I never said your church or you said you did. I know Lutherans are much more compassionate than that. How does your church’s belief in infant baptism reconciles children that die prior to baptism? I’m honestly curious.
I guess children being sentenced to hell has something to do with it.
You seem to be under the misapprehension that believing in infant baptism equates to a desire for young children to be condemned and a rejection of the infinite love and mercy of Christ our True God.
It is not that at all.
Rather, we believe everyone, including young children, can benefit from the means of grace - in Orthodoxy we take this to the point of giving Chrismation (Confirmation) and Holy Communion to infants following baptism and at all aubsequent liturgies.
God spares infants, but the devil doesn’t, but baptism ensures the indwelling of the Holy Spirit, the protection of a guardian angel, and the exorcism of any demon trying to take up residence, and thus our children are made ready having been baptized, and having received the Seal of the Holy Spirit in Chrismation, to partake of the very Body and Blood of our Lord, God and Savior Jesus Christ, shed for us and for many for the remission of sins, which unites the children into the covenantal relationship of the Gospel based on infinite grace and forgiveness and grafts them onto the Body of Christ (see 1 Corinthians) thus allowing them to draw near Christ in His holiness.
It is not about sparing children from Hell so much as it is uniting them with God’s infinite grace all the heavenly and angelic powers. I am extremely thankful I was baptized in my youth, for God protected me, developed me, and made his grace available to me from an extremely young age.
I would also stress that Lutherans such as my friends
@ViaCrucis and
@Ain't Zwinglian are entirely free from any attachment to a theology of damnation for infants, but rather, as
@Ain't Zwinglian points out, we also have to avoid Universalism or semi-Universalism; those infants who die before Baptism but who are to have been baptized should surely be regarded as being in the same category as those catechumens who die before baptism (and the early church had a very long catechumenate, years, in some cases, and in the modern Orthodox church it can take six months or more). Yet any who die as catechumens receive a funeral.

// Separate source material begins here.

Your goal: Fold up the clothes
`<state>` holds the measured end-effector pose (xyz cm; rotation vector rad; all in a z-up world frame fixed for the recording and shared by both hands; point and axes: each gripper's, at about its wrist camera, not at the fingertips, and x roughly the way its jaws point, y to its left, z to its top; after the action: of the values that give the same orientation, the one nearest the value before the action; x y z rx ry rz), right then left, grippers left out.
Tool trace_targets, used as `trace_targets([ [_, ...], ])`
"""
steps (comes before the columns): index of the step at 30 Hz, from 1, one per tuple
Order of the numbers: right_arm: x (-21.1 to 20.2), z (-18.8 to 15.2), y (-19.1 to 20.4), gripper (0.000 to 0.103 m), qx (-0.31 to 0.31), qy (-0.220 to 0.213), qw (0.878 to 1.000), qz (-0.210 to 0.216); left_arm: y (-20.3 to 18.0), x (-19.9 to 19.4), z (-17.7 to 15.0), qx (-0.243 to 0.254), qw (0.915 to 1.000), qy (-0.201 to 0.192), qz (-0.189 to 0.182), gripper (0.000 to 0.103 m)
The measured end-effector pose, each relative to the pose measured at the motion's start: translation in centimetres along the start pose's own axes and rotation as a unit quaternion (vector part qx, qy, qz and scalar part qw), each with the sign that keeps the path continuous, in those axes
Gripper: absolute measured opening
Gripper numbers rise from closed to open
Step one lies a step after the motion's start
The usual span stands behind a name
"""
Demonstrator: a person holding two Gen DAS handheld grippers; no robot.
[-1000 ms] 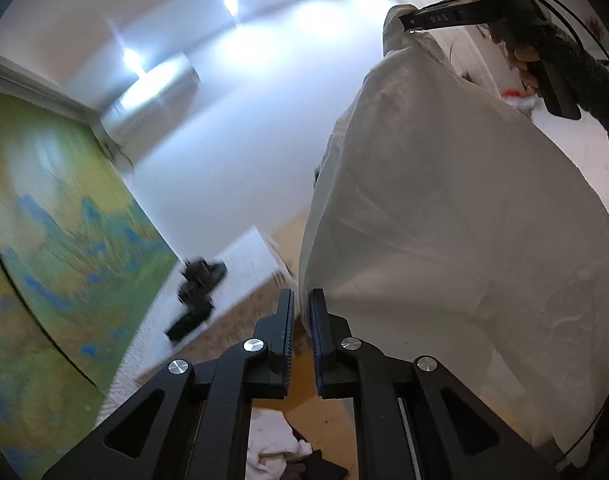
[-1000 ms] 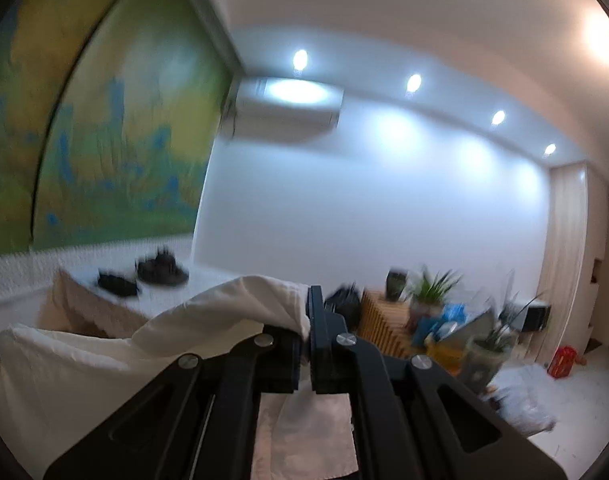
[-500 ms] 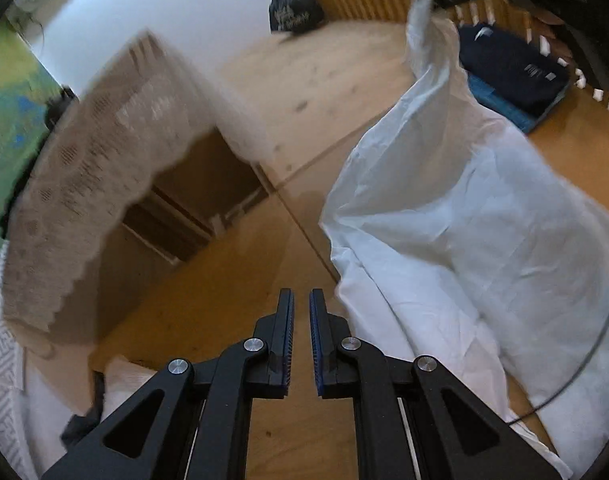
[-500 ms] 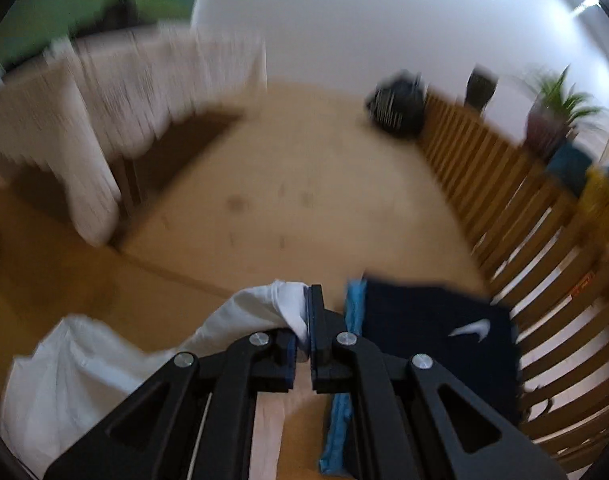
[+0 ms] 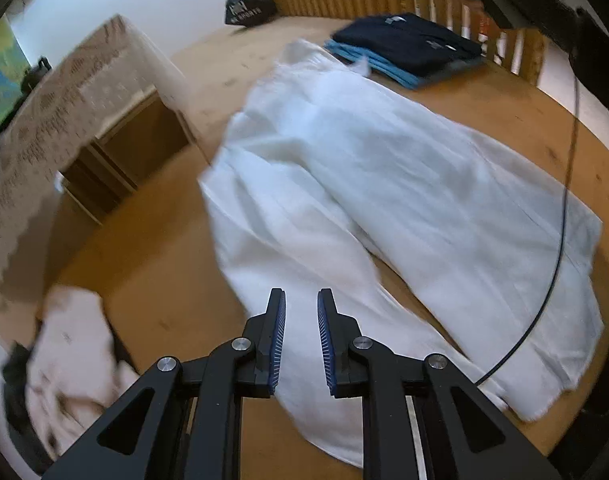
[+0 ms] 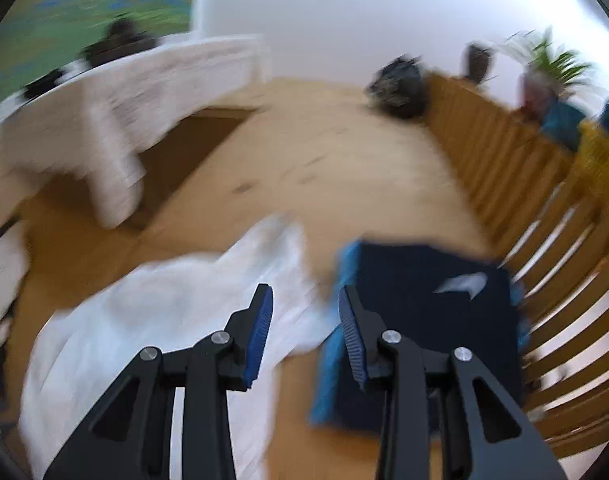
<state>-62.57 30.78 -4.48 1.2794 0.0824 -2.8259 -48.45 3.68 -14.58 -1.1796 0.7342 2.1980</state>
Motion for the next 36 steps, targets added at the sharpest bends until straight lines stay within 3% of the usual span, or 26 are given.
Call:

The real danger with not baptizing an adult in a timely manner is that this constitutes sloth; the danger in not baptizing a child in a timely manner is that while we can trust Christ’s mercy regarding their status, we are failing his directive to suffer the children to come to Him, since Scripturally the manner in which we come to Christ is through Baptism, the Eucharist and in Orthodoxy, other mysteries of the church, some of which the Lutherans might regard as sacramentals if not as sacraments per se, for example some Lutherans might practice the anointing of the sick and those fasting with oil, although obviously not using the Roman liturgy that Martin Luther found objectionable. These practices are also common among Anglicans, some of whom do enumerate seven sacraments.
As a result of our not doing with children what Christ wants us to do, namely baptizing them, we are depriving them of the intimate relationship that would exist even before baptism, and furthermore we are precluding them from partaking of the Eucharist, since at a minimum the Eucharist according to Orthodox belief requires noetic faith (I think, if I have understood my Lutheran friends correctly, that our theology of how the Eucharist operates on infants is somewhat akin to the Lutheran theology of how baptism operates on them, but suffice it to say, it is not believed that any danger exists of them not discerning the Body and Blood.
We believe in baptizing and communicating everyone, including infants and those with intellectual disabilities, so that everyone can benefit from the fullness of the Body of Christ even for the present, much more the glories of the life of the world to come.
Also one final note: we should consider one other aspect: while God most of us feel does not punish infants for not being baptized, there is a possibility he might well hold us accountable, particularly if we ought to have known better, for example, if we were brought up in an Orthodox Church but left perhaps because we were seduced by the praise and worship music of an aliturgical church that practiced credobaptism. After all, it is not the infants who are disobeying Christ’s instruction to suffer the children to come to him (which implicitly requires Baptism, which is the means of being born again in Christ and being united to Him), but those who would deny them access to the Font.